• Problem requirements: Exactly as written, print every line of the listing below and omit its pictures.

• Raw data:
----

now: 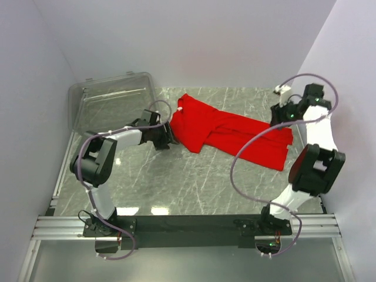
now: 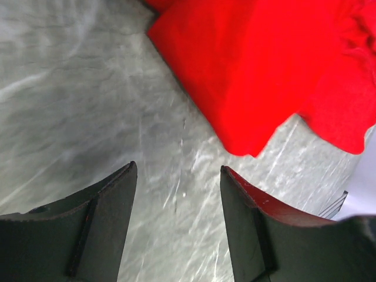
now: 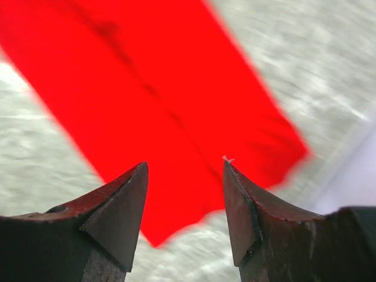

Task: Fold and stack the t-shirts
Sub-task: Fold the tshirt

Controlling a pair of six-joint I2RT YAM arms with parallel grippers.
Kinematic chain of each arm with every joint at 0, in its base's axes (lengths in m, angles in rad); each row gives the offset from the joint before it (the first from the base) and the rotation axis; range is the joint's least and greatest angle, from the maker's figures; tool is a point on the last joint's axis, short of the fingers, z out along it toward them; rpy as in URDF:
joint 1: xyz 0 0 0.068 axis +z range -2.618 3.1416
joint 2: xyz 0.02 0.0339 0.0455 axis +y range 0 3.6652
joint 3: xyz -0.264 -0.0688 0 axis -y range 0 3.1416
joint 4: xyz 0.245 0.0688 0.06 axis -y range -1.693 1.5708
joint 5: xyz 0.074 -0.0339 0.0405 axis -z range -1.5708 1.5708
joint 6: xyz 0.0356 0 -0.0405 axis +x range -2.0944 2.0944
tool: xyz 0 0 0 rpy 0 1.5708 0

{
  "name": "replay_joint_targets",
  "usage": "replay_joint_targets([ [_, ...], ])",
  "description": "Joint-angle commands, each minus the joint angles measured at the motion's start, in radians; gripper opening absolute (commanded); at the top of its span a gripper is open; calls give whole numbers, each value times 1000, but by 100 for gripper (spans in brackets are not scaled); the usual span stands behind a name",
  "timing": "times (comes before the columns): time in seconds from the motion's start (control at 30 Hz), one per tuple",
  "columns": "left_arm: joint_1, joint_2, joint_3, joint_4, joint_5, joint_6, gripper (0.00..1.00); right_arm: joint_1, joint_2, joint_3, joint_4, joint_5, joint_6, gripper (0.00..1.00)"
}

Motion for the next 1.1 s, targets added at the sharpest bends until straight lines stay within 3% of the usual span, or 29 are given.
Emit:
replay_joint_targets([
  [0.0, -29, 40, 24, 110, 28, -63, 64, 66, -129, -173, 0, -141, -7, 61],
  [0.23, -46, 124, 82, 140, 28, -105, 61, 221, -304, -431, 25, -241, -24, 61],
  [0.4, -55, 183, 134, 126, 12, -129, 48, 282, -350, -499, 72, -247, 3, 61],
  [0.5, -59, 190, 144, 134, 21, -131, 28, 282, -344, -488, 65, -247, 11, 61],
  [0.53, -59, 187, 142, 138, 25, -129, 15, 281, -341, -487, 65, -245, 11, 60],
  [0.67, -61, 151, 139, 140, 19, -103, 1, 284, -335, -477, 60, -250, 8, 60],
  [0.87, -61, 123, 148, 199, 41, -108, 1, 284, -330, -476, 61, -256, 16, 60],
  [1.07, -59, 56, 205, 161, 58, -97, 1, 284, -358, -503, 71, -253, 16, 60],
])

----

• Reply:
now: 
now: 
now: 

Task: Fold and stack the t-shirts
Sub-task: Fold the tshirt

Controlling a pair of six-joint I2RT YAM arms with parallel grippers.
Kinematic chain of each arm with every joint at 0, in its base's axes (lengths in m, angles in rad); each row gives the offset from the joint before it (the first from the base) and the rotation axis; range is the joint's least and greatest angle, from the maker's figures; tool is a point on the last joint's axis, short of the fingers, z out along it toward them; rpy as in URDF:
joint 1: xyz 0 0 0.068 axis +z range -2.618 3.1416
joint 2: xyz 0.02 0.0339 0.0455 axis +y range 0 3.6652
joint 3: xyz -0.264 -0.0688 0 axis -y range 0 3.1416
joint 4: xyz 0.245 0.0688 0.06 axis -y range -1.693 1.5708
joint 5: xyz 0.074 -0.0339 0.0405 axis -z range -1.5708 1.5708
joint 6: xyz 0.0356 0 -0.0405 axis +x range -2.0944 2.0944
tool: xyz 0 0 0 rpy 0 1.5708 0

{
  "name": "replay_joint_targets",
  "usage": "replay_joint_targets([ [_, ...], ])",
  "description": "Joint-angle commands, each minus the joint angles measured at the motion's start, in radians; gripper opening absolute (commanded); at the top of its span a gripper is open; calls give whole numbers, each value times 1000, but by 100 for gripper (spans in brackets are not scaled); the usual span stands behind a name",
  "timing": "times (comes before the columns): time in seconds from the motion's start (control at 30 Hz), one per tuple",
  "columns": "left_arm: joint_1, joint_2, joint_3, joint_4, joint_5, joint_6, gripper (0.00..1.00); right_arm: joint_1, joint_2, joint_3, joint_4, joint_5, joint_6, gripper (0.00..1.00)"
}

Motion for the next 1.1 s, targets added at the sharpest bends until straight lines stay within 3% of the usual span, or 29 are given.
Emit:
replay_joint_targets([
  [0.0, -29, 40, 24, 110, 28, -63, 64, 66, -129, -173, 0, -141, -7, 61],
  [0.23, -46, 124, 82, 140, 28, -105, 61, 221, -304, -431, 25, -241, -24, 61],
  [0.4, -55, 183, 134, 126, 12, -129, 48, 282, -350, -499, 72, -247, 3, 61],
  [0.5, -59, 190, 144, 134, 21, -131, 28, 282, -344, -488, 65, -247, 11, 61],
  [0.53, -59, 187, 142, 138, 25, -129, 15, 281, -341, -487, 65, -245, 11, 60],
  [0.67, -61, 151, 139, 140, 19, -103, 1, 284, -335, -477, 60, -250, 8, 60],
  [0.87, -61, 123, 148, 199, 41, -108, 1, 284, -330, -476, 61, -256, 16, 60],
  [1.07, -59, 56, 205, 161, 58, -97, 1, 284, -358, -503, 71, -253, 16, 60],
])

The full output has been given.